The findings of this research show some continuities and other significant changes in the regional impact of crises from one to the next. Although there may be other effects to have played a role we did not explore in this case, results show economic specialization is found to have exerted influence on the recovery resilience of certain regions during all crises analyzed. Those regions specialized in services show positive patterns of resilience while those specialized in manufacturing—sector where employment suffers more during the decline periods—show negative figures. Specialization in construction shows different effects throughout the years. While it presents a positive relationship during the last 90 s and in the recent COVID-19, it is negative during the Great Recession. Primary and energy activities, where employment shares are very low in the recent times, do not show a significative effect on the regional resilience.

Another interesting result of the work is to underline that the role of specialization in the regional resilience is structural and not conjunctural. It remains during all crises analyzed. Additionally, not only specialization differently affects regional resilience but deeper structural changes before the shocks allow regions to faster and better recover from them. Regions with a higher structural component in the shift-share we employ are those more resilient during all crises. Previous changes in the industry mix—moving employment resources from manufacturing or primary activities to some services—may help regions to face downturns with less difficulties. This shift-share analysis also allows to introduce some other likely regional effects—as a residual of the calculation—through the regional components of the aggregate growth (Figure A.1 of the Appendix). For instance, the central government, for example, launched some contracyclical measures, as subsidies to employees working in sectors particularly damaged by the pandemia due to the fall of demand, i.e., some subsectors of market services (commerce, hotels and restaurants, personal services, etc.), as well as manufacturing activities (textile, machinery and equipment, chemistry, cars, …). The aim of such measures was to avoid unemployment increase. Likewise, some regional governments launched social subsidies as well as economic policy measures to stabilize employment and the activity level during the hardest months of the pandemic’ impact on the activity levels.

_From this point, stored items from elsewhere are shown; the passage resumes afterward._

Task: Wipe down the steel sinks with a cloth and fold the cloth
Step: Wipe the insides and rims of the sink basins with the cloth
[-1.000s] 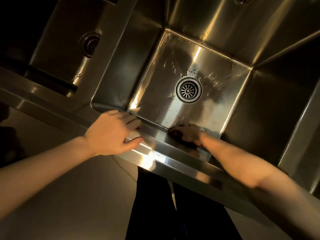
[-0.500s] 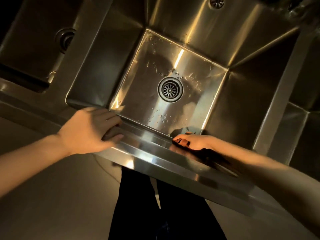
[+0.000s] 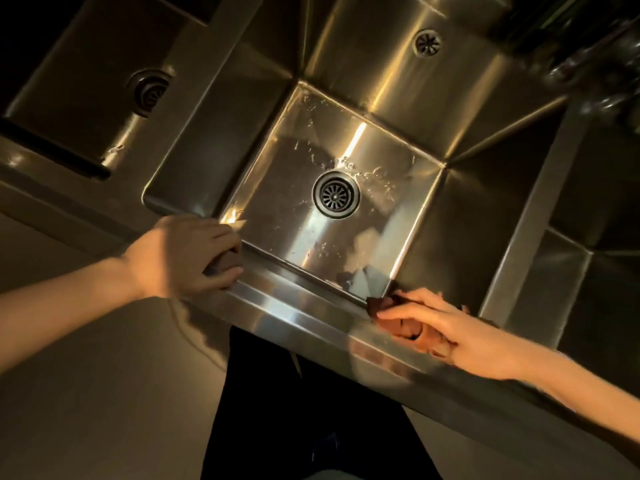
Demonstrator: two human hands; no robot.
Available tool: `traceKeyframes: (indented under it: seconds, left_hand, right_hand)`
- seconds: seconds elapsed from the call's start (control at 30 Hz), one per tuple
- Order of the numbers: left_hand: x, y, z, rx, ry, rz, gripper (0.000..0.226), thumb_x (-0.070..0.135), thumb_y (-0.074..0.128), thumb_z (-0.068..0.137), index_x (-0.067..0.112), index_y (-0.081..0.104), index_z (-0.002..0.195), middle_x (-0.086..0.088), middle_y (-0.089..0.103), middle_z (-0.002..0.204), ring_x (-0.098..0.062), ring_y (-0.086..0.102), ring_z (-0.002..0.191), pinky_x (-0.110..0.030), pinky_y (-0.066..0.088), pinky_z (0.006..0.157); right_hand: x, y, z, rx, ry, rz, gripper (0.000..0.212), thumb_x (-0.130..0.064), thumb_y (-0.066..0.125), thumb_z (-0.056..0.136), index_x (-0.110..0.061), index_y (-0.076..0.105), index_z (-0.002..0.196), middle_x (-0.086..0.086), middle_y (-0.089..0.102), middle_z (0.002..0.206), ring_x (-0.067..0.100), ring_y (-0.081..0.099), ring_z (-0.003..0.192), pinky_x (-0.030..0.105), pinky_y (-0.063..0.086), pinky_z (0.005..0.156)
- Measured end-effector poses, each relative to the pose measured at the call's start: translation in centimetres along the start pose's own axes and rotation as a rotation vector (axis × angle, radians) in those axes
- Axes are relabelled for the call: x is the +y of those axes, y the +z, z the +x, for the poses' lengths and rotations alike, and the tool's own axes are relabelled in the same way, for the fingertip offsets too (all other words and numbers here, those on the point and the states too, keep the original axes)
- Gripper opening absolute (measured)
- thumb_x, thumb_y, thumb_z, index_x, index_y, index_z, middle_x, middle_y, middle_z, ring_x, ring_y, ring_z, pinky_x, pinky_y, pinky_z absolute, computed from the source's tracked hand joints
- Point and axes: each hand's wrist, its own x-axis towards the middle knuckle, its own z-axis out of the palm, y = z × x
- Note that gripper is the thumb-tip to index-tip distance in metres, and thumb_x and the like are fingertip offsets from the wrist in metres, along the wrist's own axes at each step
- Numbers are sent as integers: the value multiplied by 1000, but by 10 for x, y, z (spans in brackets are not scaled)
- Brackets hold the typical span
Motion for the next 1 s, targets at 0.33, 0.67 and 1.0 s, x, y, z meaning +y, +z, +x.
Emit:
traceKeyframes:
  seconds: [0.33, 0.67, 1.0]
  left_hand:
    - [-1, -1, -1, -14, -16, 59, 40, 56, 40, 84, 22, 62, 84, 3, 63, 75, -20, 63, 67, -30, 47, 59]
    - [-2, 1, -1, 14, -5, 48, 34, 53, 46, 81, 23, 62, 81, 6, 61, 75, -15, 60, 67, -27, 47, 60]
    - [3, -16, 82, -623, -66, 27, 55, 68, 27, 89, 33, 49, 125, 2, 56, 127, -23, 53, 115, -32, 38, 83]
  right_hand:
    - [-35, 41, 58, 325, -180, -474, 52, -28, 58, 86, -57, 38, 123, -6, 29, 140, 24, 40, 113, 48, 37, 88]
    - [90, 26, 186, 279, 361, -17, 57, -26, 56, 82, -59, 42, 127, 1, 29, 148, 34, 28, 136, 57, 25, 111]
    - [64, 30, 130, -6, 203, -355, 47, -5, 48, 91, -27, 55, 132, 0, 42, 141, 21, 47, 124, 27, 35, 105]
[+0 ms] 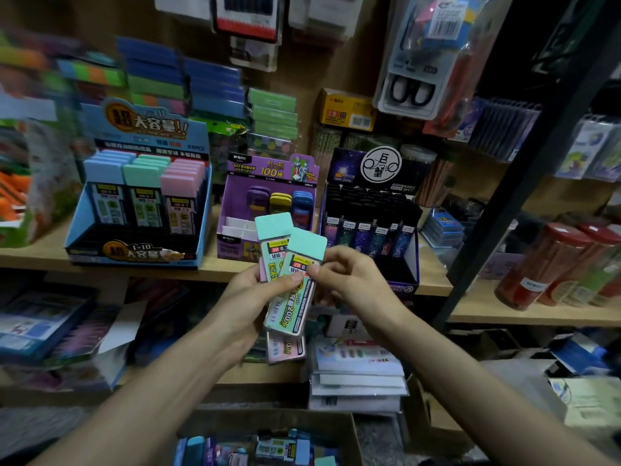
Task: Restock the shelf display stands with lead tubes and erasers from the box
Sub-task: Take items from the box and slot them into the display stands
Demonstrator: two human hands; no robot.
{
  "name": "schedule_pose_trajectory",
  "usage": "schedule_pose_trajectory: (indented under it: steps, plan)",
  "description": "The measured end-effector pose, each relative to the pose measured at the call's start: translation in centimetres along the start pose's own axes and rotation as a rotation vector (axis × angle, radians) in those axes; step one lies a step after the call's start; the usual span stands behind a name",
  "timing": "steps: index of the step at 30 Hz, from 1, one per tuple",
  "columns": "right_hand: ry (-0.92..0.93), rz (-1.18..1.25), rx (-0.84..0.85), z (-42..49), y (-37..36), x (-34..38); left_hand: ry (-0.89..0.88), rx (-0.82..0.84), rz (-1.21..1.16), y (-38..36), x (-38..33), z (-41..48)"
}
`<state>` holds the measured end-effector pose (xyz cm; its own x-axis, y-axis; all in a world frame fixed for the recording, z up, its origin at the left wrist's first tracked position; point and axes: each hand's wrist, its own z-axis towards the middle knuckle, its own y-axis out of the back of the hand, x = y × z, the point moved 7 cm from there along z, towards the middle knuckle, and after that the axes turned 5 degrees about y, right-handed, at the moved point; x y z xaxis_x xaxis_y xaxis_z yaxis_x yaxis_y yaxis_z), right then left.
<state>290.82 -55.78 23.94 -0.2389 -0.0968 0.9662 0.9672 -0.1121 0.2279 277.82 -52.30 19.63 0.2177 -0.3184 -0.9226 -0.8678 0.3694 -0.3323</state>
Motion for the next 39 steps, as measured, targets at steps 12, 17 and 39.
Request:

Finally, despite the contribution of the paper to the literature of regional resilience, it is important to acknowledge certain limitations that warrant attention. First, we already clarified that the low sectoral disaggregation of the database may hide some interesting patterns. For example, certain advanced manufacturing activities and the knowledge intensive business services may help regions to recover from crises and develop better (Di Meglio et al. 2018). However, the positive effect of services in general may hide that some activities intensive in labor, such as tourism, wholesale, transport and some other public services, act as barriers to regional resilience (Maroto 2023). Database also limits the regional disaggregation to NUTS-2. Considering more disaggregated units might help to deep into the explanatory factors of the relationship between productive structure and regional resilience. Second, the relationship between specialization and regional resilience may be affected by spatial spillovers from one region to another. Introducing these spatial effects in our model would be an interesting future work. All these open possibilities of additional analysis on the effects of policy measures against crisis and the effects on regional resilience, as Martin et al. (2016) suggested.